Best use cases	Real-time analytics rules, alerting, hunting, workbooks, all Sentinel SIEM features	Compliance and regulatory logging, historical trend analysis and forensics, low-touch data not needed for real-time alerts
Query price included	Yes – queries included in ingestion cost	No – queries charged separately at $0.005/GB scanned
Query performance	Optimized – sub-second response for recent data	Slower – optimized for large-scale scans, good for auditing
Query capabilities	Full KQL in Defender and Azure portals via APIs	Full KQL on single table with lookup enrichment, scheduled KQL/Spark jobs, Jupyter notebooks
Real-time analytics features	Yes – all detection rules, alerts, workbooks, hunting queries	No – limitations on analytics rules, hunting queries, parsers, watchlists, workbooks, playbooks
Search jobs	Supported	Supported
Summary rules	Supported	Supported – Full KQL on single table, extendable with analytics table lookups
Restore capability	Supported	Not supported
Data export	Supported	Not supported
Retention period	90 days (Sentinel) / 30 days (Defender XDR), extendable to 2 years with prorated monthly charge	Same as analytics by default, extendable to 12 years

Critical Note: Data processing charge ($0.10/GB) applies ONLY to data ingested directly to data lake tier only. Data mirrored from analytics tier incurs NO processing charge.

Key advantages over Azure Data Explorer (ADX)

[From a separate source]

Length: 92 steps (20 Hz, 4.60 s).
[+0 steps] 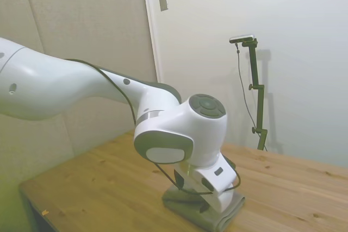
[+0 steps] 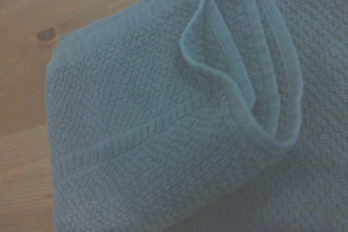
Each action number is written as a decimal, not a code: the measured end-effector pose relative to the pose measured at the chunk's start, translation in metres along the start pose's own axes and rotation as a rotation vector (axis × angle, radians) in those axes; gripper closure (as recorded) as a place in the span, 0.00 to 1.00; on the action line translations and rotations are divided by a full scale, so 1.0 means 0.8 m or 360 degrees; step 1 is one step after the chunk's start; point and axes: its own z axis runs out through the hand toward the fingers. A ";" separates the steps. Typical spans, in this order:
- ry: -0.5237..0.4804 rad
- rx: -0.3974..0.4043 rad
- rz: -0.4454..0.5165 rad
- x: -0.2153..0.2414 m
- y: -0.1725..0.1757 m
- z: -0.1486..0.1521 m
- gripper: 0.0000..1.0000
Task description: Unfold the towel
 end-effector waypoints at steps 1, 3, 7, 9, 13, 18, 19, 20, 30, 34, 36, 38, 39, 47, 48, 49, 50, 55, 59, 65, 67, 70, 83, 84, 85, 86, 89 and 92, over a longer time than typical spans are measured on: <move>-0.0021 0.0026 -0.0001 0.008 0.002 0.003 0.00; -0.0045 0.0087 -0.0028 0.025 0.004 0.008 0.00; -0.0033 0.0159 -0.0107 0.047 0.006 0.010 0.00; -0.0035 0.0183 -0.0139 0.048 0.000 0.013 0.00; -0.0011 0.0270 -0.0211 0.050 -0.010 0.024 1.00; -0.0020 0.0297 -0.0211 0.052 -0.008 0.044 1.00; -0.0024 0.0298 -0.0212 0.052 -0.008 0.046 1.00; -0.0025 0.0300 -0.0215 0.052 -0.008 0.048 1.00; -0.0017 0.0291 -0.0234 0.050 -0.012 0.056 1.00; -0.0016 0.0291 -0.0231 0.050 -0.011 0.056 1.00; -0.0017 0.0290 -0.0228 0.050 -0.009 0.057 1.00; -0.0019 0.0289 -0.0226 0.050 -0.008 0.058 1.00; -0.0020 0.0289 -0.0226 0.050 -0.008 0.058 1.00; -0.0007 0.0299 -0.0229 0.049 -0.009 0.051 1.00; 0.0001 0.0305 -0.0234 0.047 -0.012 0.046 1.00; 0.0009 0.0308 -0.0244 0.044 -0.016 0.040 1.00; 0.0020 0.0309 -0.0260 0.040 -0.022 0.034 1.00; 0.0150 0.0259 -0.0364 -0.015 -0.077 0.015 1.00; 0.0384 0.0068 -0.0323 -0.074 -0.119 0.024 1.00; 0.0693 -0.0216 -0.0304 -0.142 -0.137 0.061 1.00; 0.0733 -0.0235 -0.0311 -0.166 -0.151 0.058 1.00; 0.0773 -0.0224 -0.0343 -0.195 -0.168 0.051 1.00; 0.1162 -0.0366 -0.0576 -0.315 -0.194 0.105 1.00; 0.1189 -0.0356 -0.0585 -0.320 -0.194 0.110 1.00; 0.1213 -0.0344 -0.0592 -0.325 -0.193 0.115 1.00; 0.1242 -0.0331 -0.0599 -0.328 -0.192 0.120 1.00; 0.1333 -0.0337 -0.0611 -0.333 -0.185 0.135 0.00; 0.1364 -0.0355 -0.0617 -0.337 -0.181 0.155 0.00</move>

While Azure Data Explorer remains a powerful platform, it demands significant administrative investment. Organizations using ADX must manually create and maintain table structures, custom functions, monitoring systems, and data mappings. The Sentinel data lake eliminates this operational burden by having Microsoft handle the underlying infrastructure management.

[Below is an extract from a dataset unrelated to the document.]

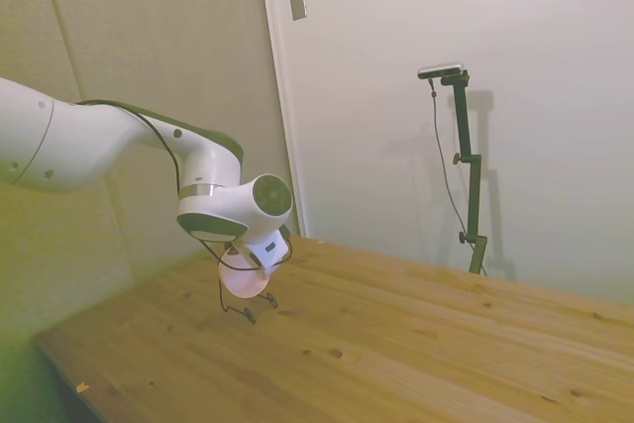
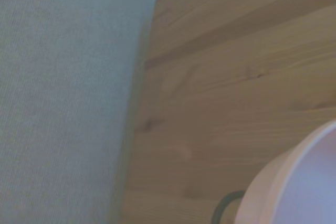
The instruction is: Load the bowl
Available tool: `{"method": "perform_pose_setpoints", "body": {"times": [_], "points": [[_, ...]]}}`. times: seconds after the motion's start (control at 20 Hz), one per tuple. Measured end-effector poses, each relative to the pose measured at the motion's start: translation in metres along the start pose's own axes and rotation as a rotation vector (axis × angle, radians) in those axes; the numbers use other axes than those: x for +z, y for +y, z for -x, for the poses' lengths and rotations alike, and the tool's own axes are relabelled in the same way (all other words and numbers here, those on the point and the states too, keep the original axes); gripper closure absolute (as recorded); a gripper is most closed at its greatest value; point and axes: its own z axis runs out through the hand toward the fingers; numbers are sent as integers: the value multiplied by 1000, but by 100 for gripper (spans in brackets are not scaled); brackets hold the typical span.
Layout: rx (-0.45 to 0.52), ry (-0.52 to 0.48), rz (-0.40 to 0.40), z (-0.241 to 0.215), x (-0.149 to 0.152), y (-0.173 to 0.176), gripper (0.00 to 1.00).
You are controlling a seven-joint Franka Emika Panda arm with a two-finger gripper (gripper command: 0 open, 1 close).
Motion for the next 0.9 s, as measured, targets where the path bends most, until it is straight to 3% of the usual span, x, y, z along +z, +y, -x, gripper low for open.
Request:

Impact on Auxiliary logging

When organizations enable the Sentinel data lake, auxiliary log tables automatically disappear from both Defender Advanced Hunting and the Microsoft Sentinel portal interface. However, this data isn’t lost—it’s seamlessly migrated to the data lake environment where analysts can access it through KQL queries or Jupyter notebooks. This transition represents an automatic upgrade from auxiliary table storage to a more scalable data lake architecture.

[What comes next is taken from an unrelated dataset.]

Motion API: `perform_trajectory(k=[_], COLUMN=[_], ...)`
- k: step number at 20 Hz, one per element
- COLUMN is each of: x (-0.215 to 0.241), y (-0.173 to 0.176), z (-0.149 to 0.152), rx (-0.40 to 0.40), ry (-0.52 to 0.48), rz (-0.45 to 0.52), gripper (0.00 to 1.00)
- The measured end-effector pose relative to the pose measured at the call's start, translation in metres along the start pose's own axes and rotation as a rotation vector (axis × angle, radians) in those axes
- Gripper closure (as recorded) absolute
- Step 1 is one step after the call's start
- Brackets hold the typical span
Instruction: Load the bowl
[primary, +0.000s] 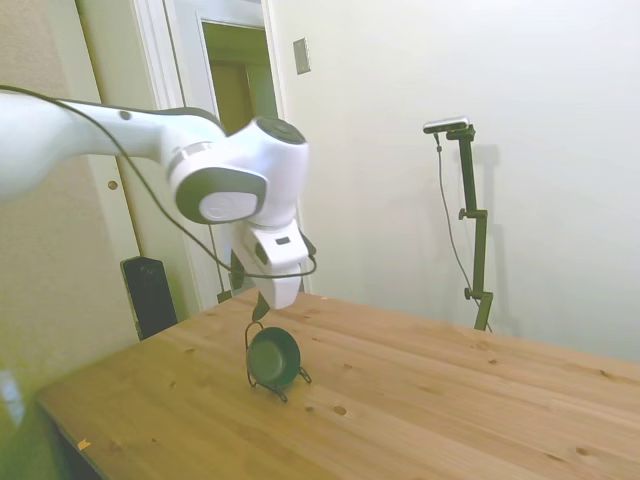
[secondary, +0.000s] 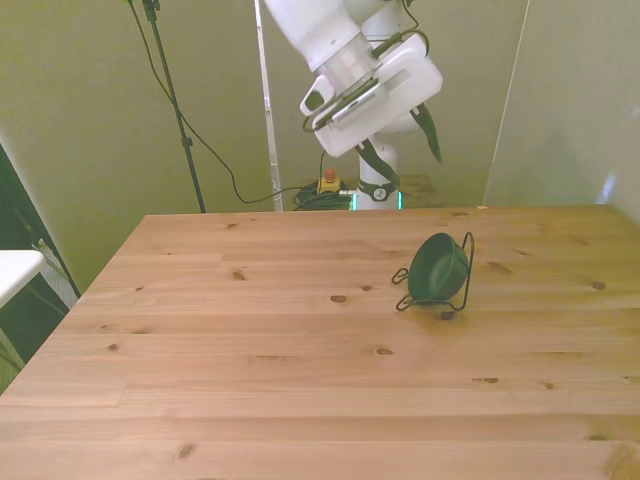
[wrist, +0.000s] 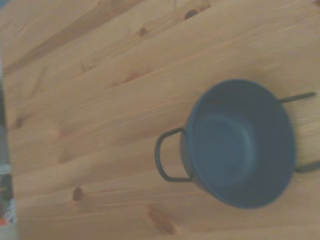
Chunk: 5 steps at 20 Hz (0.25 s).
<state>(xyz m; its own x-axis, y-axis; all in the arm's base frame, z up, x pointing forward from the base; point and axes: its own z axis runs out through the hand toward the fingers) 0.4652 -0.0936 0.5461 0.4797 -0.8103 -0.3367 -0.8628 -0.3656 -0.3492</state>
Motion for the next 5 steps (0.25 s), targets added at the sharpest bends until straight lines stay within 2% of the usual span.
perform_trajectory(k=[5], x=[-0.029], y=[0.023], z=[0.014], rx=[-0.127], ry=[0.217], rz=[0.05], gripper=[0.0])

Prerequisites and requirements

Required permissions

You need specific roles across different scopes:

Permission Scope	Required Role	Purpose
Azure Subscription	Subscription Owner	Billing setup and resource creation
Microsoft Entra ID	Global Administrator OR Security Administrator	Cross-tenant security platform configuration
Workspace Level	Microsoft Sentinel Reader	Access to all participating workspaces

Technical prerequisites

Infrastructure requirements:

Existing Azure subscription with billing access
Resource group (existing or new) – cannot be changed after setup
Microsoft Sentinel workspace(s) in correct region
Microsoft Sentinel primary workspace is connected to the Microsoft Defender XDR portal

Pricing model

Understanding the cost structure of Microsoft Sentinel data lake is essential for planning your implementation and maximizing cost savings. The platform uses a consumption-based pricing model with distinct meters for ingestion, storage, processing, and compute.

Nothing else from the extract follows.